# Trouble going to wee 38 weeks pregnant ??



## x shye x (Jan 24, 2006)

Hi ya

Im 38 weeks pregnant and for the last week or so it feels like my wee is being restricted, when i sit on the toliet i have a little bit of wee that comes out then i get a pain like more wants to come but its being restricted so i have to lean forward on the toliet and then the rest seems to come or i have to squeeze like u do when ur doing ur pelvis floor musels and the rest comes. I also get a period pain feeling after that lasts about 5 mins, all my urine samples have been clear and im not getting any stinging so i dont think its that.

My question is could the babies head be in the way it was 1/5 in the pelvis at 34 weeks so could baby be engaged is this why my wee is being restricted.?? Its worrying me a little just incase something is wrong?

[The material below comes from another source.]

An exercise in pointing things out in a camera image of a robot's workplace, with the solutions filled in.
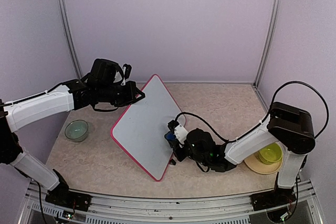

Any advice x

Thanks so much once again xx
shye xxxxxxxxxx


----------



## oink (Feb 22, 2004)

Hi

it does sound like your babys head is causing a bit of trouble to your bladder.

You are doing the right thing as you need to empty your bladder each time you go to the loo. As long as your samples are negative to infection, then things sound fine.

Speak to your midwife if you are still worried, she can always dip stick your urine again, just to be sure

Take care x


----------